Assume we have a family of \(n\) assets whose daily return is vector \(\mu\) and the covariance matrix is \(\Sigma\). If we make a portfolio whose asset weight is \(w_k\) for asset \(k\) and the vector of all weights is \(w\), then the portfolio’s volatility is \(\sigma = (w^\top\Sigma w)^{1/2}\).

Now, for matrix \(\Sigma\), we can have spectral decomposition

\[\Sigma V = V \Lambda\]

where \(V\) is matrix of columns of eigenvectors and \(\Lambda\) is a diagonal matrix of eigenvalues (in descending order), both of \(\Sigma\). Hence we can write \(\Sigma = V \Lambda V^\top\). Substitute this into the formula for the square of volatility, we have

\[\begin{aligned} \sigma^2 &= w^\top \Sigma w \\ &= w^\top (V\Lambda V^\top) w \\ &= (w^\top V) \Lambda (V^\top w) \end{aligned}\]

if we substitute \(u = V^\top w\), we have

\[\begin{aligned} \sigma^2 &= (w^\top V) \Lambda (V^\top w) \\ &= u^\top \Lambda u \end{aligned}\]

Now since \(\Lambda\) is diagonal,

\[\Lambda = \text{diag}\begin{pmatrix}\lambda_1 & \lambda_2 & \dots & \lambda_n\end{pmatrix}\]

with \(\lambda_1 \ge \lambda_2 \ge \dots \ge \lambda_n\), therefore

\[\sigma^2 = \sum_{k=1}^n u_k^2\lambda_k\]

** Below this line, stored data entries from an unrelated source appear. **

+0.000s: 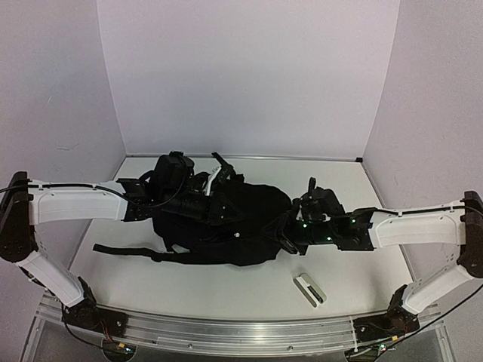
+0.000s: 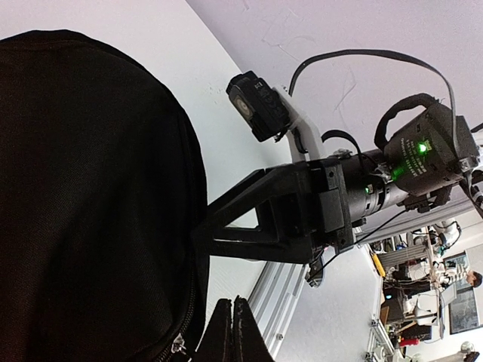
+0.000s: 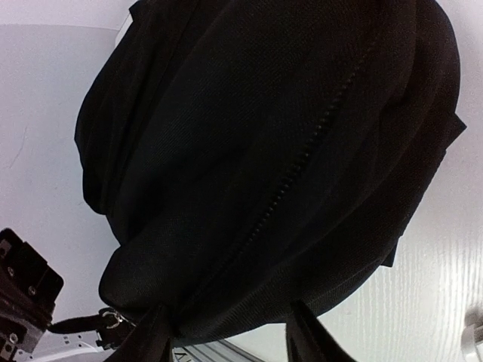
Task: Pack the student bag
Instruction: Zip the student bag at the center of the board.
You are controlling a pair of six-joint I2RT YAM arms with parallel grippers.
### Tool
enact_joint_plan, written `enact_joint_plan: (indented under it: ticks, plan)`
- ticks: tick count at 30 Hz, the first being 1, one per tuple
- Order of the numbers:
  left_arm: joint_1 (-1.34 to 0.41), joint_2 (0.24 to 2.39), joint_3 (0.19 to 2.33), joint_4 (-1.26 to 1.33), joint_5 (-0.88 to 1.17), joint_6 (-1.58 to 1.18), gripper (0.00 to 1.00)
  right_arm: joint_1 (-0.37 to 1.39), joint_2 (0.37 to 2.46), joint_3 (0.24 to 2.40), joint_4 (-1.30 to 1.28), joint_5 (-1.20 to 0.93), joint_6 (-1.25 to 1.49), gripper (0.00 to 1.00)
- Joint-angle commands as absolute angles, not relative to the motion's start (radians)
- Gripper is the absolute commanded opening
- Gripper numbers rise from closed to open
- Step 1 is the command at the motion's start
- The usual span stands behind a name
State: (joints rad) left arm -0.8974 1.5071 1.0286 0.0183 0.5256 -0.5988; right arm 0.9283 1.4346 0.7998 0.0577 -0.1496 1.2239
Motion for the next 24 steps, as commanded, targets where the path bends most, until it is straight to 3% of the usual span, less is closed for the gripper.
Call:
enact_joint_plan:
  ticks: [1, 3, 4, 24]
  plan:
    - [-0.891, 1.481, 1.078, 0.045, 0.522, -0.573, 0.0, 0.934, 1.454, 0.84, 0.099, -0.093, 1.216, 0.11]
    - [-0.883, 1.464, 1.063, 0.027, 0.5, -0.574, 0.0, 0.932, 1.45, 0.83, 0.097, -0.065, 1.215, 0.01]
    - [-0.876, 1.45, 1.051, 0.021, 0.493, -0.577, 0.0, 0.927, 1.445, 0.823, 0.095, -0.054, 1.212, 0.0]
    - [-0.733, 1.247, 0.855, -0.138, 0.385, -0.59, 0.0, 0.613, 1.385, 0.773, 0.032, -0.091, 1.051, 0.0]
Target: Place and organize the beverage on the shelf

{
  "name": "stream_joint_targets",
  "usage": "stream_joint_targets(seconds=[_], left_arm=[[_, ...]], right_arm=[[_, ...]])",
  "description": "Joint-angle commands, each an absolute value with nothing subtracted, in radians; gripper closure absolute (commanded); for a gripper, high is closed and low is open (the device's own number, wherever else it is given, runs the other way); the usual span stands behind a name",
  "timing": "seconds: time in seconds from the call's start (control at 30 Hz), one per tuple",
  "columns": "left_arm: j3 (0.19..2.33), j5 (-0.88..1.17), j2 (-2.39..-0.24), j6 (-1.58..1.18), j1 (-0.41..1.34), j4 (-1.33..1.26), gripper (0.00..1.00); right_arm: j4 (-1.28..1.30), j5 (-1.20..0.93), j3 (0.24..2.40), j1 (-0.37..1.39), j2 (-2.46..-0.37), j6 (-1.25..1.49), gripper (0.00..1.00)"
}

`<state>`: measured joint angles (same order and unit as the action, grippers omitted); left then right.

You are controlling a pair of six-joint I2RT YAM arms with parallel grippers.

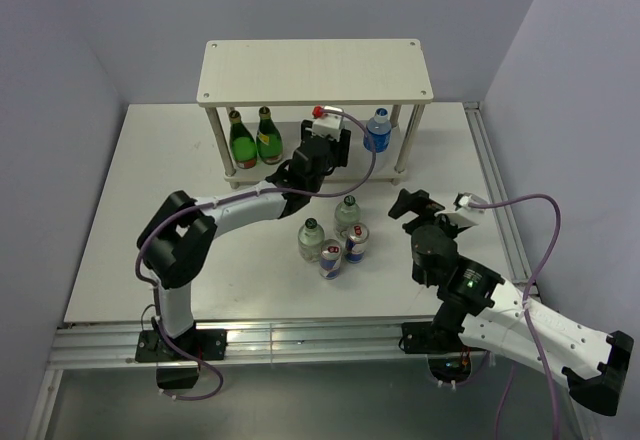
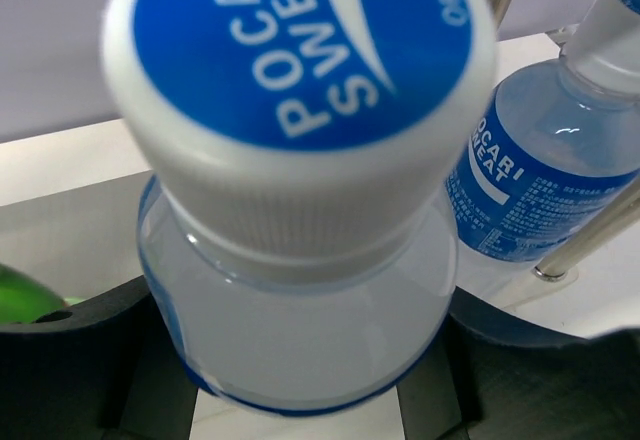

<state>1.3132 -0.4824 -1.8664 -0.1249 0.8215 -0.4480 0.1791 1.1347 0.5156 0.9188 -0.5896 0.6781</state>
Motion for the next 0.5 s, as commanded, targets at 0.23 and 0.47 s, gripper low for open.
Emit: stream_joint_targets(seconds=[0.23, 0.47], left_arm=[[1.359, -0.469, -1.914, -0.199, 0.822, -0.782, 1.00], [1.387, -0.479, -1.985, -0.204, 0.822, -0.828, 1.00]], right_arm=[[0.115, 1.117, 0.500, 0.922, -0.592, 0.661, 0.00], [0.101, 1.111, 0.495, 0.923, -0.597, 0.655, 0.00]])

This is significant because normally the variance \(\sigma^2\) is not additive but we can make it so by looking at the eigenvector dimensions. Also, if \(\Sigma\) is positive definite (usually the case for covariance matrix) then \(\lambda_k > 0\) for all \(k\). This is a useful information on the problem of finding the minimal \(\sigma^2\) subject to some constraint on \(u\). Assume we have the condition that \(\sum_k u_k=C\) for some constant \(C>0\), it is trivial to see that the way to minimize \(\sigma^2\) is to make \(u_k=0\) for \(k=1,\dots,n-1\) and \(u_n=C\). In this case, the portfolio volatility is \(\sigma = u_n\sqrt{\lambda_n} = C\sqrt{\lambda_n}\). In this case, \(C\) is just a scaling factor for the size of the portfolio. If we have \(u\), it is easy to reverse it to get

\[w = V u.\]

Since \(V\) and \(\Lambda\) are the eigenvector and eigenvalues of \(\Sigma\), we can consider the mutually orthogonal eigenvectors are different “risk dimensions” and a portfolio is constructed so as to distribute the total risk to these different dimensions. In this case, we can write \(R=\begin{pmatrix}r_1 & r_2 & \dots & r_n\end{pmatrix}\) as a vector of risk proportions to each dimension and the risk distribution satisfies

\[\begin{aligned} r_k &= \frac{u_k^2 \lambda_k}{\sigma^2} \\ u_k &= \sqrt{\frac{r_k\sigma^2}{\lambda_k}} = \sigma\sqrt{\frac{r_k}{\lambda_k}} \end{aligned}\]

Hence we can construct a portfolio with arbitrary allocation of risk to each dimensions.